What you need to do: Return the records that follow, matching each one exactly.

Records for this exercise:
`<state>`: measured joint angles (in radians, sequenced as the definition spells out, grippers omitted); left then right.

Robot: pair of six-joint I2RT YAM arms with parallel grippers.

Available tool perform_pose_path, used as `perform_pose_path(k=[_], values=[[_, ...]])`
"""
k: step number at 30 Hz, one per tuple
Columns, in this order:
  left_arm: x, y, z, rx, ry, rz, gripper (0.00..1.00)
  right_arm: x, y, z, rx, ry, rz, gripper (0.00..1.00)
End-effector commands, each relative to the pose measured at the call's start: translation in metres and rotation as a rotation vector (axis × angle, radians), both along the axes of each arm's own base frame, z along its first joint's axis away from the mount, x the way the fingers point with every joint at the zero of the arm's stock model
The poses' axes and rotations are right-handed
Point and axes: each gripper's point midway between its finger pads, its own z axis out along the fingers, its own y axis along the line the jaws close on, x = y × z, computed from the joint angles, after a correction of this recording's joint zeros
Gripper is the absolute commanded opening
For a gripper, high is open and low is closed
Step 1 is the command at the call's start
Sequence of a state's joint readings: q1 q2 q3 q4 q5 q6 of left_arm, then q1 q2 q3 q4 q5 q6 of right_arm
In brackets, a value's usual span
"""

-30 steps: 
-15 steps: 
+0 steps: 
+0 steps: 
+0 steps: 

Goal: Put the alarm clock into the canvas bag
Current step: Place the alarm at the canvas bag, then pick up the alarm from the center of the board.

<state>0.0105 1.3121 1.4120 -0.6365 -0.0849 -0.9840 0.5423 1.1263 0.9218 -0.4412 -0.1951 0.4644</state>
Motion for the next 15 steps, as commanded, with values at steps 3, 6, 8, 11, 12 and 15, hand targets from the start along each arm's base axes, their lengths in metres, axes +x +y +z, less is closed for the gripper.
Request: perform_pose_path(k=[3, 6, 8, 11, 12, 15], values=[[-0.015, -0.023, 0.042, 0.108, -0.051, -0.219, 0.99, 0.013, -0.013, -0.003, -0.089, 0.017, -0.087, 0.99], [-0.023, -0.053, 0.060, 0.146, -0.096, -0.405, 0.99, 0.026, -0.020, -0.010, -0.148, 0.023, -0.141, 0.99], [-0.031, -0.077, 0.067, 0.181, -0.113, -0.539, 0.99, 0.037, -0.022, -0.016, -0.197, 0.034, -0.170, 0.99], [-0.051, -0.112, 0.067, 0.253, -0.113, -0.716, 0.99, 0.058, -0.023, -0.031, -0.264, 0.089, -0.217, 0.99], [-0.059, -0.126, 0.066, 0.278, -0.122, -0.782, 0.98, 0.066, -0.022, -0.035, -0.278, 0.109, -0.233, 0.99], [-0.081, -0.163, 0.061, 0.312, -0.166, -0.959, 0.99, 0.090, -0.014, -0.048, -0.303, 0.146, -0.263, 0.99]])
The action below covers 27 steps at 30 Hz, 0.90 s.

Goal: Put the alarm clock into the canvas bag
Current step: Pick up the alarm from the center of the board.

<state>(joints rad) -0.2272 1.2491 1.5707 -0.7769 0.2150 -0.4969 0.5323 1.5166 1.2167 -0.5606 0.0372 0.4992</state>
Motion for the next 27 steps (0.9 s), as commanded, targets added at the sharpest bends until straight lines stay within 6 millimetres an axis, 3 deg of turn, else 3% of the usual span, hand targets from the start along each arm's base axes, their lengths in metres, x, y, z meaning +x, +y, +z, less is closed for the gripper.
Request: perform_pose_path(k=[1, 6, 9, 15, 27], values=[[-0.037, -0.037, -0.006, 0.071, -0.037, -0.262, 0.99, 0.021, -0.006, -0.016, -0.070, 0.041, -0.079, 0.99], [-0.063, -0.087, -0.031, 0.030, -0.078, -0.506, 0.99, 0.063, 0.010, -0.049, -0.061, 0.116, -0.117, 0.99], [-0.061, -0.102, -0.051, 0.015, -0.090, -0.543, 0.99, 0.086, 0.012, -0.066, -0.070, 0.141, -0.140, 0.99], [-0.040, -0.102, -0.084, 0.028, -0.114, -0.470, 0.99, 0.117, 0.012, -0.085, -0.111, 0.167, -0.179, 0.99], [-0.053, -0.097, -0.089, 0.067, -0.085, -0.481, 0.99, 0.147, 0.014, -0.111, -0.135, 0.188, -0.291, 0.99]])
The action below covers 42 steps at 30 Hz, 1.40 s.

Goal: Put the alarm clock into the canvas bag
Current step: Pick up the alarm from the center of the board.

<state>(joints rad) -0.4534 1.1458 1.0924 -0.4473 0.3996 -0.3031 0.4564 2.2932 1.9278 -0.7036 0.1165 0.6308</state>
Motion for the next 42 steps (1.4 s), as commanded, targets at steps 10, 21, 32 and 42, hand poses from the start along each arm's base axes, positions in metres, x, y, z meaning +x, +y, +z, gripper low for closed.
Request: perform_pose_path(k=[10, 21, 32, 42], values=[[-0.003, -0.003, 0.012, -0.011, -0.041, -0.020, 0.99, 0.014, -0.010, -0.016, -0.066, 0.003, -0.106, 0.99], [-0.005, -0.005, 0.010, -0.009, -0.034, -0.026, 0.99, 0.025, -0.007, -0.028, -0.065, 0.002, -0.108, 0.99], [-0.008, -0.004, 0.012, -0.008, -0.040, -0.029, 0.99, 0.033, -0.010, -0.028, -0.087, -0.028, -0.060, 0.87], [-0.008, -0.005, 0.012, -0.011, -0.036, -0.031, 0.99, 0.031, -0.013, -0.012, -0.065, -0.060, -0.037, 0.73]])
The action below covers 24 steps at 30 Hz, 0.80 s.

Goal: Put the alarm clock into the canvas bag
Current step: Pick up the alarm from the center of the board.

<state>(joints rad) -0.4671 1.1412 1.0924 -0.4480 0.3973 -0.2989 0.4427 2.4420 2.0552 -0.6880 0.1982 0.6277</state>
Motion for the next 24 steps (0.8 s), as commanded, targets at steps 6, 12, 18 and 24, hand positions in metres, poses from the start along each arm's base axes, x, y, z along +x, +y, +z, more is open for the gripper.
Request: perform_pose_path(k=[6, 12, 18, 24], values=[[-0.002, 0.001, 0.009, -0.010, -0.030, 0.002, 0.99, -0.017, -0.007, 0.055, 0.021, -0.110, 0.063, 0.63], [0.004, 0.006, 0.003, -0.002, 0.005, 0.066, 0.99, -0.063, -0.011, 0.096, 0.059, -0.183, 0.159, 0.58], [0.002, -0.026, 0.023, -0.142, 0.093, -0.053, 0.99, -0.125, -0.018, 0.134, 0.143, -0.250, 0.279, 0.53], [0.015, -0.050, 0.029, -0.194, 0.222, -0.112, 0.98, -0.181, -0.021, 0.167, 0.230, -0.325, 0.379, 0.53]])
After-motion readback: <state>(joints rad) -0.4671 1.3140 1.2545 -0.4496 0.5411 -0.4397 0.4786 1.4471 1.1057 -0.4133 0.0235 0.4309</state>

Written answer:
`<state>`: measured joint angles (in radians, sequenced as the definition spells out, grippers omitted); left then right.

Robot: pair of six-joint I2RT YAM arms with parallel grippers.

Available tool perform_pose_path, used as `perform_pose_path(k=[_], values=[[_, ...]])`
"""
k: step number at 30 Hz, one per tuple
Columns, in this order:
  left_arm: x, y, z, rx, ry, rz, gripper (0.00..1.00)
  right_arm: x, y, z, rx, ry, rz, gripper (0.00..1.00)
End-effector commands, each relative to the pose measured at the call's start: translation in metres and rotation as a rotation vector (axis × angle, radians), both along the axes of each arm's own base frame, z along its first joint's axis away from the mount, x the way the fingers point with every joint at the zero of the arm's stock model
The poses' axes and rotations are right-handed
Point and axes: each gripper's point midway between its finger pads, its own z axis out along the fingers, its own y axis along the line the jaws close on, x = y × z, computed from the joint angles, after a correction of this recording's joint zeros
Gripper is the absolute commanded opening
For a gripper, high is open and low is closed
Step 1 is the command at the call's start
Sequence of a state's joint readings: q1 q2 q3 q4 q5 q6 of left_arm, then q1 q2 q3 q4 q5 q6 of right_arm
In brackets, a value's usual span
"""

-30 steps: 
-15 steps: 
+0 steps: 
+0 steps: 
+0 steps: 

Goal: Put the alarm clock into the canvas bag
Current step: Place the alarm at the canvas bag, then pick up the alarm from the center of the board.

<state>0.0105 1.3121 1.4120 -0.6365 -0.0849 -0.9840 0.5423 1.1263 0.9218 -0.4412 -0.1951 0.4644</state>
Motion for the next 15 steps, as commanded, with values at steps 3, 6, 8, 11, 12 and 15, hand targets from the start along each arm's base axes, their lengths in metres, axes +x +y +z, less is closed for the gripper.
Request: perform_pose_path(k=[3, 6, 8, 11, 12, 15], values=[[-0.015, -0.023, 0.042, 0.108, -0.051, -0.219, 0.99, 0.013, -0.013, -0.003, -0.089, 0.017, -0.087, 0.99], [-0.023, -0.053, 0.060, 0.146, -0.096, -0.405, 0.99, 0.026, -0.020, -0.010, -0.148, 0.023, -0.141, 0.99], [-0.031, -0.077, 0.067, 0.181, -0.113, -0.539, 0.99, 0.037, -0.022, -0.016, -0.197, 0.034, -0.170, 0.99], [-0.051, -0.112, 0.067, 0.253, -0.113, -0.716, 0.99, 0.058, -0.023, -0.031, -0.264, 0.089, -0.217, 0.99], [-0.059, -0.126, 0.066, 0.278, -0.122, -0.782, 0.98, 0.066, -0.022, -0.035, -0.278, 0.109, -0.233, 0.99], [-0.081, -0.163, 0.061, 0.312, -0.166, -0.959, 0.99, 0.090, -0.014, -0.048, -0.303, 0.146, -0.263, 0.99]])
The action below covers 27 steps at 30 Hz, 0.90 s.

Goal: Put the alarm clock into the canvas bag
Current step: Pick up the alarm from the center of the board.

<state>(joints rad) -0.2272 1.2491 1.5707 -0.7769 0.2150 -0.4969 0.5323 1.5166 1.2167 -0.5606 0.0372 0.4992</state>
Motion for the next 27 steps (0.9 s), as commanded, targets added at the sharpest bends until straight lines stay within 6 millimetres an axis, 3 deg of turn, else 3% of the usual span, hand targets from the start along each arm's base axes, their lengths in metres, x, y, z meaning +x, +y, +z, less is closed for the gripper.
Request: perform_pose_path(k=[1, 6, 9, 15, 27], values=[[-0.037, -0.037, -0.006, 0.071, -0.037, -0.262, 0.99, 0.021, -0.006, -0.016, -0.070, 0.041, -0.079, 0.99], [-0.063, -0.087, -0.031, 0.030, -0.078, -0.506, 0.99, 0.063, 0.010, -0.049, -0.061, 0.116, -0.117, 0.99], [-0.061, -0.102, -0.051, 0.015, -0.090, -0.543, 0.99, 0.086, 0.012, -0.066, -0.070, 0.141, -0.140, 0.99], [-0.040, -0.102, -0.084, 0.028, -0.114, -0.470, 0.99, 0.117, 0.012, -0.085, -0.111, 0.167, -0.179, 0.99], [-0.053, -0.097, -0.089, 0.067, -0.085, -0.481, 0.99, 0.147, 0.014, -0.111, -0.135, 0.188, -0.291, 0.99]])
The action below covers 42 steps at 30 Hz, 1.40 s.

Goal: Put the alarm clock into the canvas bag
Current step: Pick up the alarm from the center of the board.

<state>(joints rad) -0.4534 1.1458 1.0924 -0.4473 0.3996 -0.3031 0.4564 2.2932 1.9278 -0.7036 0.1165 0.6308</state>
Motion for the next 42 steps (1.4 s), as commanded, targets at steps 10, 21, 32 and 42, hand poses from the start along each arm's base axes, positions in metres, x, y, z meaning +x, +y, +z, gripper low for closed.
Request: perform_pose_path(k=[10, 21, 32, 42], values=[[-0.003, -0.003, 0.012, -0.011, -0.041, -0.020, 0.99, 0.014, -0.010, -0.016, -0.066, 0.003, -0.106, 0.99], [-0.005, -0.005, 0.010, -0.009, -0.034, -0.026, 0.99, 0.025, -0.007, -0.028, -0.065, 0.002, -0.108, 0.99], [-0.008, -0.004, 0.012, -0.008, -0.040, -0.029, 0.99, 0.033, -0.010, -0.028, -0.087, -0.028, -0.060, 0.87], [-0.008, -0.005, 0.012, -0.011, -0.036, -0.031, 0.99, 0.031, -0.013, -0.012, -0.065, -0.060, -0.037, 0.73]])
The action below covers 24 steps at 30 Hz, 0.80 s.

Goal: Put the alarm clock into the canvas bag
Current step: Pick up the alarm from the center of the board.

<state>(joints rad) -0.4671 1.1412 1.0924 -0.4480 0.3973 -0.2989 0.4427 2.4420 2.0552 -0.6880 0.1982 0.6277</state>
Motion for the next 24 steps (0.8 s), as commanded, targets at steps 6, 12, 18 and 24, hand positions in metres, poses from the start along each arm's base axes, x, y, z along +x, +y, +z, more is open for the gripper.
Request: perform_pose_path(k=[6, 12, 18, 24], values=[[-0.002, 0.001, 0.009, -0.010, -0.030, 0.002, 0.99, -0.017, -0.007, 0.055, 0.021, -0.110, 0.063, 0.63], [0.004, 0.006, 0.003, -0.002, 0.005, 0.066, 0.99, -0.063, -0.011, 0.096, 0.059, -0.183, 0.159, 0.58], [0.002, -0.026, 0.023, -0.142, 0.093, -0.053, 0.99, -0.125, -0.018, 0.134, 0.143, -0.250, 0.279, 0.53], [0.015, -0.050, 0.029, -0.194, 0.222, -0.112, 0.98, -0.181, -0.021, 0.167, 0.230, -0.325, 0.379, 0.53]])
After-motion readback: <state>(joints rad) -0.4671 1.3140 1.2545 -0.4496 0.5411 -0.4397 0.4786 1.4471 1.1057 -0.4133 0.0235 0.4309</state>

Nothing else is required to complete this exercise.